**ACTION ITEM:** The answer must consist of every line below that contains the word "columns".

**GIVEN MATERIAL:**
-- Opening Marker --

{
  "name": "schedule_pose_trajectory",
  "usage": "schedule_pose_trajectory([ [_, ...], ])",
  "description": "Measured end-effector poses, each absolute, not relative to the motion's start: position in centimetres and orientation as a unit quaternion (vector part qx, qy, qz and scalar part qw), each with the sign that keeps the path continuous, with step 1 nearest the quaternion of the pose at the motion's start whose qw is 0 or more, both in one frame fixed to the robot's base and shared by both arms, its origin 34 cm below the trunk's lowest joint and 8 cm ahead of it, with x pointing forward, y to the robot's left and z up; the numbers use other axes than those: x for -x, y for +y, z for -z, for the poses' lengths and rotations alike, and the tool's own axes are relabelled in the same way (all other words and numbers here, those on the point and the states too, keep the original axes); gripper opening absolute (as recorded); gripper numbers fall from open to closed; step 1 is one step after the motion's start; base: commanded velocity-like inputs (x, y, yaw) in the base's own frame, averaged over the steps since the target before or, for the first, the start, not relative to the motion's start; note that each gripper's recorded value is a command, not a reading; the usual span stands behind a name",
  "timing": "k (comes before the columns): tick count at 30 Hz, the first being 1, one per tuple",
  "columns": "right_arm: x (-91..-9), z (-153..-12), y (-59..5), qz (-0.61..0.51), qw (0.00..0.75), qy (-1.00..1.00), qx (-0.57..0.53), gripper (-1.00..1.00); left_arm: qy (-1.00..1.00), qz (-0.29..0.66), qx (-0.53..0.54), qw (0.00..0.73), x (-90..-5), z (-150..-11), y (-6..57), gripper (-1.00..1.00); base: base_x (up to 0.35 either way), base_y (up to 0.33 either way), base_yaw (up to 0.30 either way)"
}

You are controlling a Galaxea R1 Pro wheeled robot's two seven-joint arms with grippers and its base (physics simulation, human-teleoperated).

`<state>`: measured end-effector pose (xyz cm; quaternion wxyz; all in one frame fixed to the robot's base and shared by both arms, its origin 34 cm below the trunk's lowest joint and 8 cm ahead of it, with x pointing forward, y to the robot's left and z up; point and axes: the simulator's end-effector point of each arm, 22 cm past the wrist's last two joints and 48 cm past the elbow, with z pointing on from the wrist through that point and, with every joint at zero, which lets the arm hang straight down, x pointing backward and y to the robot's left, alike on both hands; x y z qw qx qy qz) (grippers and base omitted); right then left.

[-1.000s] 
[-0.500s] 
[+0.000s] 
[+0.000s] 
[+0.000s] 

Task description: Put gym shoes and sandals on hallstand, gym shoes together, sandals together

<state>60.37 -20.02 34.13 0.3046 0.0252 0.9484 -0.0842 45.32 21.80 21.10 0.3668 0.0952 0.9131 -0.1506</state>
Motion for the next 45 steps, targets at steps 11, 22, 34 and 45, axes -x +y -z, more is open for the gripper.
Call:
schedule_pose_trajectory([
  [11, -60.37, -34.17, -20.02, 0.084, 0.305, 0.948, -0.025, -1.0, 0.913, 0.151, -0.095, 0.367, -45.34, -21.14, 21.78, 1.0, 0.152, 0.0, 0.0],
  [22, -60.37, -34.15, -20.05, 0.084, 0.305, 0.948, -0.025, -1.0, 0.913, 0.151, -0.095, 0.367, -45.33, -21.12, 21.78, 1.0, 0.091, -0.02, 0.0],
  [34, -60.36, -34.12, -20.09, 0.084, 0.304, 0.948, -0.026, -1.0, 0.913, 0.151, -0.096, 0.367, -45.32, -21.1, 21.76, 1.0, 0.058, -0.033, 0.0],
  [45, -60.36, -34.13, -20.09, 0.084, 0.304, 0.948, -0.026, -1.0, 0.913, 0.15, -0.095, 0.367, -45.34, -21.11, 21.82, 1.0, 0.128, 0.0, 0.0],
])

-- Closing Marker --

**REPLY:**
  "timing": "k (comes before the columns): tick count at 30 Hz, the first being 1, one per tuple",
  "columns": "right_arm: x (-91..-9), z (-153..-12), y (-59..5), qz (-0.61..0.51), qw (0.00..0.75), qy (-1.00..1.00), qx (-0.57..0.53), gripper (-1.00..1.00); left_arm: qy (-1.00..1.00), qz (-0.29..0.66), qx (-0.53..0.54), qw (0.00..0.73), x (-90..-5), z (-150..-11), y (-6..57), gripper (-1.00..1.00); base: base_x (up to 0.35 either way), base_y (up to 0.33 either way), base_yaw (up to 0.30 either way)"

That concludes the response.